У Поплавского было, — и до сих пор есть, — множество друзей. Уже теперь, в первые же дни после смерти, образовалось вокруг его имени нечто вроде «культа». Лучшее, что эти друзья могли бы сделать, — собрать все, что он оставил, и издать сборник его сочинений. Тогда и выяснится, правильны ли были бы теперешние полуутверждения, полудогадки о его несравненном даровании.
СОВЕТСКИЕ ЧИТАТЕЛИ
В советской печати довольно часто появляются сводки читательских отзывов о книгах и писателях. Они всегда любопытны, — если только не заметно в них редакторской обработки, как, например, в последней анкете «Литературного современника» о Пушкине.
Кто-то из московских критиков правильно заметил, что сейчас «главный интерес советской литературы не в писателе, а в читателе». Сводки отзывов помогают нам этого незнакомца понять — и, кстати, проверить, действительно ли есть в нем новые черты.
В восьмой книжке «Нового мира» помещены многочисленные суждения и заявления читателей-кол-хозников. Некоторые из них вызывают улыбку. Но в целом, это, конечно, материал более важный и значительный, нежели тенденциозная беллетристика или строго-марксистские статьи, напечатанные рядом.
Клавдия Харитонова, 23 лет, кандидат в члены партии, пишет: «С особым удовольствием читала Шолохова и “Анну Каренину” Толстого… По-моему, все-таки, Шолохов обижает женщину, смотрит на нее сквозь пальцы. А от этого получается у него так, что мужчины передовые, а женщины все в хвосте, отсталые, одной только любовью и живут. Это неверно! Ведь вот Толстой так прекрасно изобразил чувства Анны Карениной, что каждому слову его веришь, страдаешь душой за Анну.

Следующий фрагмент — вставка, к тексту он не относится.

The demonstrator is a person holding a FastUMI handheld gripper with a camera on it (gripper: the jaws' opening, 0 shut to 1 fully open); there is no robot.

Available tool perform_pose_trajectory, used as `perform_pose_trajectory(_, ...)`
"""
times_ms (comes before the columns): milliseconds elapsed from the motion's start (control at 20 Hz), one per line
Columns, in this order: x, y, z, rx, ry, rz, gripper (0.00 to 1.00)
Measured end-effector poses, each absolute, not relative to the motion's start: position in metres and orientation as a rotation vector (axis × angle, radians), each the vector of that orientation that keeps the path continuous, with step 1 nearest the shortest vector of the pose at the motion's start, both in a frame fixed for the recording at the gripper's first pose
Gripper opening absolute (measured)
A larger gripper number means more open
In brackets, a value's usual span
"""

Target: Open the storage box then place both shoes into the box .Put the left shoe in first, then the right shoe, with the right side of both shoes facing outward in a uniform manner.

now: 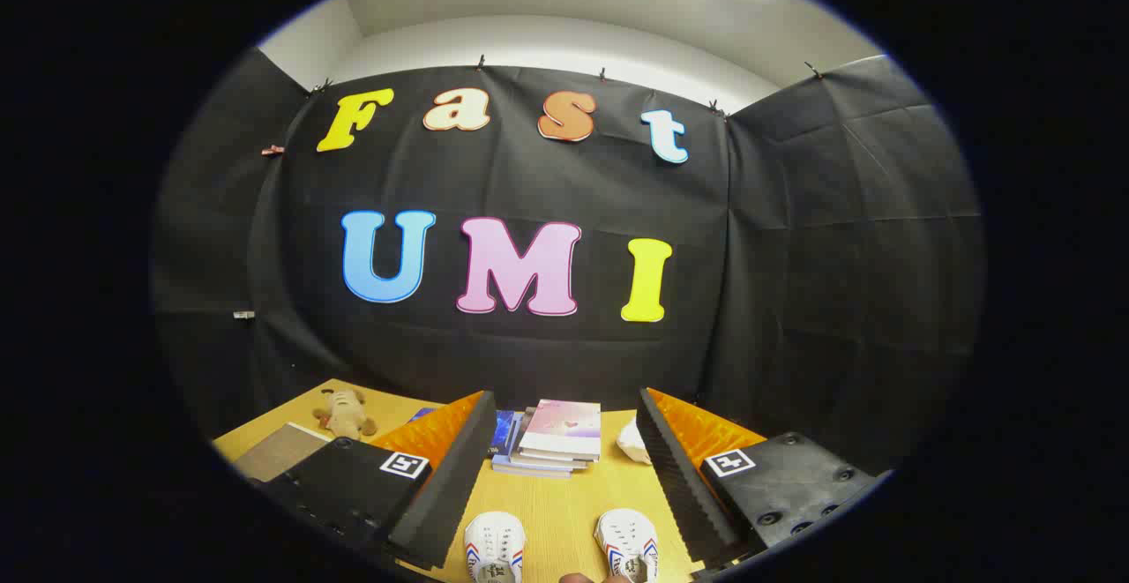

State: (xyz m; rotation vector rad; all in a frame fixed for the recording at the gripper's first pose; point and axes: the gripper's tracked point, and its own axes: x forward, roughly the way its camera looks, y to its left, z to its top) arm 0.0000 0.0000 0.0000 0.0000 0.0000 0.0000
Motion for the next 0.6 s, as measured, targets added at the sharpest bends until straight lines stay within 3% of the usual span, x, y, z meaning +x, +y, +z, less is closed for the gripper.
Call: perform_pose_trajectory(600, 0.000, 0.021, -0.022, 0.000, 0.078, 0.001, 0.97)
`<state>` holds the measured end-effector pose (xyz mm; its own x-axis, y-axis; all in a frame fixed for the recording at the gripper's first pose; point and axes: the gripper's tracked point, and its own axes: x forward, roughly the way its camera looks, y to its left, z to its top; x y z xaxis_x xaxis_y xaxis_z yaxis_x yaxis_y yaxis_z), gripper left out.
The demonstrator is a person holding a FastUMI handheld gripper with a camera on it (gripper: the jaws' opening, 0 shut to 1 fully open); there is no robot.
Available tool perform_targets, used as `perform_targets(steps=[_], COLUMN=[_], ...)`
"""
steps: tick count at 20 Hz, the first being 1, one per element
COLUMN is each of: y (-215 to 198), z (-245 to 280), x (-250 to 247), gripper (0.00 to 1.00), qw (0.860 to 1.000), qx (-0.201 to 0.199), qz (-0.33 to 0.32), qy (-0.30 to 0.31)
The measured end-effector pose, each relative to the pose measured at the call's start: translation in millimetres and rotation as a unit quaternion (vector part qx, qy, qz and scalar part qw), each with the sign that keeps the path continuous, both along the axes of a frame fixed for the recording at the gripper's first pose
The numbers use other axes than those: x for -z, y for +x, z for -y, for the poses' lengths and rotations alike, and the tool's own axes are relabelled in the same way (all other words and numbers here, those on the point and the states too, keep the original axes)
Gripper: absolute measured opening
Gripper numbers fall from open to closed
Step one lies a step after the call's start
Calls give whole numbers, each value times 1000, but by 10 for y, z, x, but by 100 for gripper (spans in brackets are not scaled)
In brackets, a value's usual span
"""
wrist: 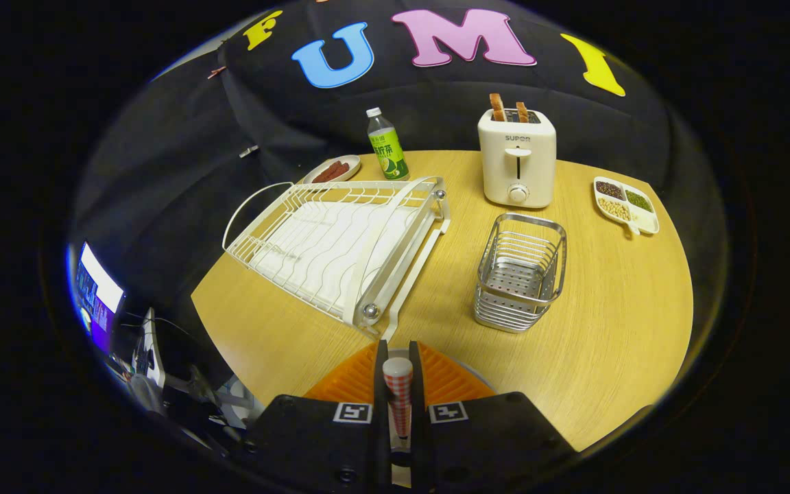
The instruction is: Take the plate from the dish rack, then take the spoon from the basket and place it into the plate.
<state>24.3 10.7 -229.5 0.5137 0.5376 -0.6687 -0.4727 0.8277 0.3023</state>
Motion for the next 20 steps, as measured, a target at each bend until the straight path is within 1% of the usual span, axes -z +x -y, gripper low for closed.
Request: perform_targets(steps=[2,7,9,10,12,14,17,20], y=[-18,27,68,92,147,193,300,372], z=[-53,-14,17,54,109,146,186,231], x=[71,163,123,91,-6,-203,-622,-1105], gripper=[15,19,28,40,81,100,99,99], qw=[1000,1000,1000,1000,999,997,991,979], qx=[2,3,12,18,30,42,66,95], qz=[-14,-8,-4,4,27,58,119,178], qy=[2,-15,-13,-16,-14,-7,7,21])
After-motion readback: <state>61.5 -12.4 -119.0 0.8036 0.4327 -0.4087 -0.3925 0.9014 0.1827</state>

А главное, что Толстой намного лучше, чем Шолохов, отнесся к женщине своего класса. У него Анна стоит гораздо выше мужчины и не только Каренина, но и Вронского: она передовая, смелая, рвет с предрассудками, даже в то дикое время она не побоялась бросить мужа и уехать с любимым человеком».
Елена Турикова, 28 лет: «Очень нравится о путешествиях читать. Жюль Верна много раз читала — перечитывала. Любовные книги, где только об одной любви говорится — ну, как они там встречались, как он ее добивался — меня мало занимают, а вот если вместе с любовью о женской доле говорится, как женщина всего достигала сама — тогда очень интересно».
Пехлецкий, тракторист, 28 лет: «Не люблю современных книг. Скучно пишут! А мне надо, чтобы книга на нервы действовала и сердце от нее даже в дрожь бросало. Вот “Туннель» Келлермана! А у нас, если о строительстве пишут, так с первых строк можно догадаться, что дальше будет. А когда любовь присоединяют, то любовь совсем чахлая выходит. Еще очень не нравится мне, что действие за туманом длинных речей пропадает».